BEGIN Supplied material

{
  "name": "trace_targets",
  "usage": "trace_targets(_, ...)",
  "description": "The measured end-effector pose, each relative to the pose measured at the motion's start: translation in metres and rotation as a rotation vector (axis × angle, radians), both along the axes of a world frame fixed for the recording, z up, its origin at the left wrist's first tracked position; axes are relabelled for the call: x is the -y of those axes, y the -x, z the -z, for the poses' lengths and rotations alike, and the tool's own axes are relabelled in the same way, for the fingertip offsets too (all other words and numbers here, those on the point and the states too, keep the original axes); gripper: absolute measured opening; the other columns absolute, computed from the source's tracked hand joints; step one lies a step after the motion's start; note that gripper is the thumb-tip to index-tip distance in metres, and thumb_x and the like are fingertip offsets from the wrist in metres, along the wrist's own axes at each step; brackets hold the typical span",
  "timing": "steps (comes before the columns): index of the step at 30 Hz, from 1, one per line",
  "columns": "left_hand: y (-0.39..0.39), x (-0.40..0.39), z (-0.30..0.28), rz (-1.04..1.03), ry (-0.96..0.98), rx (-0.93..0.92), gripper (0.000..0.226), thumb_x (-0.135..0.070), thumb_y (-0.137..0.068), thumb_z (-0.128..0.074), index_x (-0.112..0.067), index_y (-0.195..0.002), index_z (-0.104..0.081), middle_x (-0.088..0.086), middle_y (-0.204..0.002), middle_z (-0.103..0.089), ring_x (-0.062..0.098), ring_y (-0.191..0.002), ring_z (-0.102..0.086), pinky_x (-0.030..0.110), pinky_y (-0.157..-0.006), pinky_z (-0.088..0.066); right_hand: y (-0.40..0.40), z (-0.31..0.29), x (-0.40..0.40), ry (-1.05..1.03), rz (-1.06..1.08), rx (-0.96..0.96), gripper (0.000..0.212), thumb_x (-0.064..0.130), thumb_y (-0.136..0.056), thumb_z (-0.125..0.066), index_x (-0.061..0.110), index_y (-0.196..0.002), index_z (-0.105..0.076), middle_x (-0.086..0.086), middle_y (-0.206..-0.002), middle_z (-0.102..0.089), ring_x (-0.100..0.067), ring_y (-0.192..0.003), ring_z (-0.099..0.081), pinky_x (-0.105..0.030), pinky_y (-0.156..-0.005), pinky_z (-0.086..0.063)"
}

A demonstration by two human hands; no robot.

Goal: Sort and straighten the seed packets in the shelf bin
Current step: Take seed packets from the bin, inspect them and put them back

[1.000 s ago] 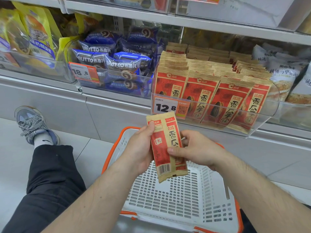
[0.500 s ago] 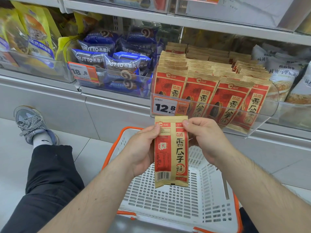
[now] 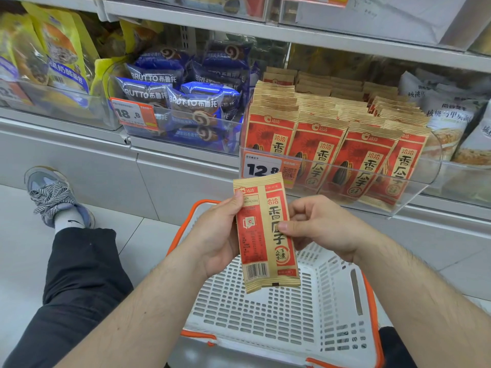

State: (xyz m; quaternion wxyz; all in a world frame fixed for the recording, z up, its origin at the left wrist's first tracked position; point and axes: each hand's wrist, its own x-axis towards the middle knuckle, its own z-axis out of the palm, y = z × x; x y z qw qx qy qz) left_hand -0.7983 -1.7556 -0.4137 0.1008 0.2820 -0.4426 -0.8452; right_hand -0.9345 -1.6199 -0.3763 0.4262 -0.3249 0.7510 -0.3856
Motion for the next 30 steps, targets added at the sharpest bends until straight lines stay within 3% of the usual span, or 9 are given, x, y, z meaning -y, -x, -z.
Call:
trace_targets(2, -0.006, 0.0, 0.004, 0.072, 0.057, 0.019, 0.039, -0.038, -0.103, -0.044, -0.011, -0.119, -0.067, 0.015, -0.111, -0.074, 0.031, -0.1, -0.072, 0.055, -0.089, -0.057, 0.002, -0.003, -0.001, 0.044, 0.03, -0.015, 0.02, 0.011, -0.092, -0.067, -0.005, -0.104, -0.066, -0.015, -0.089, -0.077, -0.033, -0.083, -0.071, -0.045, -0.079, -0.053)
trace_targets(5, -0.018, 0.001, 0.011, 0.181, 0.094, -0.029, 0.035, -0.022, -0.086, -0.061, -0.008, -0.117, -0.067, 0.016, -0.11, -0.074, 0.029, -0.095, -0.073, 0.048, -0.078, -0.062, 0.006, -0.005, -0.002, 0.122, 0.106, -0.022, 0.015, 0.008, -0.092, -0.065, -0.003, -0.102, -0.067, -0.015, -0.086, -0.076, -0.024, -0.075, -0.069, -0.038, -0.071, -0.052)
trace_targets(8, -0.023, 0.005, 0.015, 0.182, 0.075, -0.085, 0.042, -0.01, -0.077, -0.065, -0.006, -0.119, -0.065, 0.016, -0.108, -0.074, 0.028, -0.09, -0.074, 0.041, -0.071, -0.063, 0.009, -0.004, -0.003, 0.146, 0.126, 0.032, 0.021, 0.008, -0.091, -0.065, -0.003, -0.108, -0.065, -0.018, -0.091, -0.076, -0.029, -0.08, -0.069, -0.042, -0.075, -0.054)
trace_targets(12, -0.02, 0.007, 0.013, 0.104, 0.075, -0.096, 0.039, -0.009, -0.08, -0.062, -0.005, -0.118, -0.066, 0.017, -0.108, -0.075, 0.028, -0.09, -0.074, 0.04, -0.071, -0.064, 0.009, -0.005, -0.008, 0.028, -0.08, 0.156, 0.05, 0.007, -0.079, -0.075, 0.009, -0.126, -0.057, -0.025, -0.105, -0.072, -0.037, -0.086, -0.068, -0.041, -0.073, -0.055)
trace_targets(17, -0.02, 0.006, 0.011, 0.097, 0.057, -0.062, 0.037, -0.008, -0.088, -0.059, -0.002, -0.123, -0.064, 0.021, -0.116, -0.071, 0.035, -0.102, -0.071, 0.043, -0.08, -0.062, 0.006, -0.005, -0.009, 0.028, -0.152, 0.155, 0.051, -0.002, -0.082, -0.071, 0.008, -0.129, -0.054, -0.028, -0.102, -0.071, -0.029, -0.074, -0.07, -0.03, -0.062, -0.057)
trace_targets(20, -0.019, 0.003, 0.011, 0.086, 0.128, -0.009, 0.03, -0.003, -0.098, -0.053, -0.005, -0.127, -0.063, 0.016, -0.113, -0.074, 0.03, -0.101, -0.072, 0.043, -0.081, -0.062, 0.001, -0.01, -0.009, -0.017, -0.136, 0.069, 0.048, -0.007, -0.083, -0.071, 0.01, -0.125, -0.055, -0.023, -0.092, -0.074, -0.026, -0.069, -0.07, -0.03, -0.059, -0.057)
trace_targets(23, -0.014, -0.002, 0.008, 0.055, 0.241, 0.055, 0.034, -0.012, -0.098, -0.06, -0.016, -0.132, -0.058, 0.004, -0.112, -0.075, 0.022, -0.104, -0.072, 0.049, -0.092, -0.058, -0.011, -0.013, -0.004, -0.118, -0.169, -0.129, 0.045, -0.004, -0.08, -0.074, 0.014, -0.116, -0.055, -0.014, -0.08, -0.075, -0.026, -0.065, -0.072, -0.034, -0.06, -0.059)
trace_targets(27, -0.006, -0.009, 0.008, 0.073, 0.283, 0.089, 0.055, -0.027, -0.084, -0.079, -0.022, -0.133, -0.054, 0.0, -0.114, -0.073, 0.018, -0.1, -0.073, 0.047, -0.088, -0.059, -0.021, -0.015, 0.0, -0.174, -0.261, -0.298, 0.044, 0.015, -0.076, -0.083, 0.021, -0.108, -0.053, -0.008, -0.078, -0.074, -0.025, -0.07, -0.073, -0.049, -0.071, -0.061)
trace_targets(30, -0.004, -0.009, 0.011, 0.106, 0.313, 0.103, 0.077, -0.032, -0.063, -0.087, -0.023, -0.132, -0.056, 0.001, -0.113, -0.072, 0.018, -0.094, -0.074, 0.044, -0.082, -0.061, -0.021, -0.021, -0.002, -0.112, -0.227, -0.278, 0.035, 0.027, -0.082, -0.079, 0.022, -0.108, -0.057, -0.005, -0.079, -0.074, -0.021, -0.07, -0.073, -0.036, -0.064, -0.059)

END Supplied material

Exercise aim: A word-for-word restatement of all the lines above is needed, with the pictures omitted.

Response area:
{
  "name": "trace_targets",
  "usage": "trace_targets(_, ...)",
  "description": "The measured end-effector pose, each relative to the pose measured at the motion's start: translation in metres and rotation as a rotation vector (axis × angle, radians), both along the axes of a world frame fixed for the recording, z up, its origin at the left wrist's first tracked position; axes are relabelled for the call: x is the -y of those axes, y the -x, z the -z, for the poses' lengths and rotations alike, and the tool's own axes are relabelled in the same way, for the fingertip offsets too (all other words and numbers here, those on the point and the states too, keep the original axes); gripper: absolute measured opening; the other columns absolute, computed from the source's tracked hand joints; step one lies a step after the motion's start; note that gripper is the thumb-tip to index-tip distance in metres, and thumb_x and the like are fingertip offsets from the wrist in metres, along the wrist's own axes at each step; brackets hold the typical span",
  "timing": "steps (comes before the columns): index of the step at 30 Hz, from 1, one per line",
  "columns": "left_hand: y (-0.39..0.39), x (-0.40..0.39), z (-0.30..0.28), rz (-1.04..1.03), ry (-0.96..0.98), rx (-0.93..0.92), gripper (0.000..0.226), thumb_x (-0.135..0.070), thumb_y (-0.137..0.068), thumb_z (-0.128..0.074), index_x (-0.112..0.067), index_y (-0.195..0.002), index_z (-0.104..0.081), middle_x (-0.088..0.086), middle_y (-0.204..0.002), middle_z (-0.103..0.089), ring_x (-0.062..0.098), ring_y (-0.191..0.002), ring_z (-0.102..0.086), pinky_x (-0.030..0.110), pinky_y (-0.157..-0.006), pinky_z (-0.088..0.066); right_hand: y (-0.40..0.40), z (-0.31..0.29), x (-0.40..0.40), ry (-1.05..1.03), rz (-1.06..1.08), rx (-0.96..0.96), gripper (0.000..0.212), thumb_x (-0.064..0.130), thumb_y (-0.136..0.056), thumb_z (-0.125..0.066), index_x (-0.061..0.110), index_y (-0.196..0.002), index_z (-0.105..0.076), middle_x (-0.086..0.086), middle_y (-0.206..-0.002), middle_z (-0.102..0.089), ring_x (-0.100..0.067), ring_y (-0.192..0.003), ring_z (-0.099..0.081), pinky_x (-0.105..0.030), pinky_y (-0.156..-0.005), pinky_z (-0.086..0.063)"
}

A demonstration by two human hands; no robot.

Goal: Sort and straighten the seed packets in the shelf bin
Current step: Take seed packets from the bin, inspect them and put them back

[1.000 s ago] 
[0.500 s ago] 
[now] 

State: (xyz m; quaternion wxyz; all in a world frame fixed for the recording, z up, its origin at the left wrist's first tracked position; point and axes: each hand's wrist, its own x-axis towards the middle knuckle, its own z-axis out of the palm, y = z × x; x y z qw qx qy qz) left_hand -0.7983 -1.7556 -0.4137 0.1008 0.2820 -0.4426 -0.8452; right_hand -0.9345 -1.6199 -0.3763 0.4262 -0.3249 0.7510 -0.3856
Motion for the next 30 steps, targets added at the sharpest bends until straight lines stay within 3% of the usual span, or 9 are given, x, y, z meaning -y, -x, -z.
Call:
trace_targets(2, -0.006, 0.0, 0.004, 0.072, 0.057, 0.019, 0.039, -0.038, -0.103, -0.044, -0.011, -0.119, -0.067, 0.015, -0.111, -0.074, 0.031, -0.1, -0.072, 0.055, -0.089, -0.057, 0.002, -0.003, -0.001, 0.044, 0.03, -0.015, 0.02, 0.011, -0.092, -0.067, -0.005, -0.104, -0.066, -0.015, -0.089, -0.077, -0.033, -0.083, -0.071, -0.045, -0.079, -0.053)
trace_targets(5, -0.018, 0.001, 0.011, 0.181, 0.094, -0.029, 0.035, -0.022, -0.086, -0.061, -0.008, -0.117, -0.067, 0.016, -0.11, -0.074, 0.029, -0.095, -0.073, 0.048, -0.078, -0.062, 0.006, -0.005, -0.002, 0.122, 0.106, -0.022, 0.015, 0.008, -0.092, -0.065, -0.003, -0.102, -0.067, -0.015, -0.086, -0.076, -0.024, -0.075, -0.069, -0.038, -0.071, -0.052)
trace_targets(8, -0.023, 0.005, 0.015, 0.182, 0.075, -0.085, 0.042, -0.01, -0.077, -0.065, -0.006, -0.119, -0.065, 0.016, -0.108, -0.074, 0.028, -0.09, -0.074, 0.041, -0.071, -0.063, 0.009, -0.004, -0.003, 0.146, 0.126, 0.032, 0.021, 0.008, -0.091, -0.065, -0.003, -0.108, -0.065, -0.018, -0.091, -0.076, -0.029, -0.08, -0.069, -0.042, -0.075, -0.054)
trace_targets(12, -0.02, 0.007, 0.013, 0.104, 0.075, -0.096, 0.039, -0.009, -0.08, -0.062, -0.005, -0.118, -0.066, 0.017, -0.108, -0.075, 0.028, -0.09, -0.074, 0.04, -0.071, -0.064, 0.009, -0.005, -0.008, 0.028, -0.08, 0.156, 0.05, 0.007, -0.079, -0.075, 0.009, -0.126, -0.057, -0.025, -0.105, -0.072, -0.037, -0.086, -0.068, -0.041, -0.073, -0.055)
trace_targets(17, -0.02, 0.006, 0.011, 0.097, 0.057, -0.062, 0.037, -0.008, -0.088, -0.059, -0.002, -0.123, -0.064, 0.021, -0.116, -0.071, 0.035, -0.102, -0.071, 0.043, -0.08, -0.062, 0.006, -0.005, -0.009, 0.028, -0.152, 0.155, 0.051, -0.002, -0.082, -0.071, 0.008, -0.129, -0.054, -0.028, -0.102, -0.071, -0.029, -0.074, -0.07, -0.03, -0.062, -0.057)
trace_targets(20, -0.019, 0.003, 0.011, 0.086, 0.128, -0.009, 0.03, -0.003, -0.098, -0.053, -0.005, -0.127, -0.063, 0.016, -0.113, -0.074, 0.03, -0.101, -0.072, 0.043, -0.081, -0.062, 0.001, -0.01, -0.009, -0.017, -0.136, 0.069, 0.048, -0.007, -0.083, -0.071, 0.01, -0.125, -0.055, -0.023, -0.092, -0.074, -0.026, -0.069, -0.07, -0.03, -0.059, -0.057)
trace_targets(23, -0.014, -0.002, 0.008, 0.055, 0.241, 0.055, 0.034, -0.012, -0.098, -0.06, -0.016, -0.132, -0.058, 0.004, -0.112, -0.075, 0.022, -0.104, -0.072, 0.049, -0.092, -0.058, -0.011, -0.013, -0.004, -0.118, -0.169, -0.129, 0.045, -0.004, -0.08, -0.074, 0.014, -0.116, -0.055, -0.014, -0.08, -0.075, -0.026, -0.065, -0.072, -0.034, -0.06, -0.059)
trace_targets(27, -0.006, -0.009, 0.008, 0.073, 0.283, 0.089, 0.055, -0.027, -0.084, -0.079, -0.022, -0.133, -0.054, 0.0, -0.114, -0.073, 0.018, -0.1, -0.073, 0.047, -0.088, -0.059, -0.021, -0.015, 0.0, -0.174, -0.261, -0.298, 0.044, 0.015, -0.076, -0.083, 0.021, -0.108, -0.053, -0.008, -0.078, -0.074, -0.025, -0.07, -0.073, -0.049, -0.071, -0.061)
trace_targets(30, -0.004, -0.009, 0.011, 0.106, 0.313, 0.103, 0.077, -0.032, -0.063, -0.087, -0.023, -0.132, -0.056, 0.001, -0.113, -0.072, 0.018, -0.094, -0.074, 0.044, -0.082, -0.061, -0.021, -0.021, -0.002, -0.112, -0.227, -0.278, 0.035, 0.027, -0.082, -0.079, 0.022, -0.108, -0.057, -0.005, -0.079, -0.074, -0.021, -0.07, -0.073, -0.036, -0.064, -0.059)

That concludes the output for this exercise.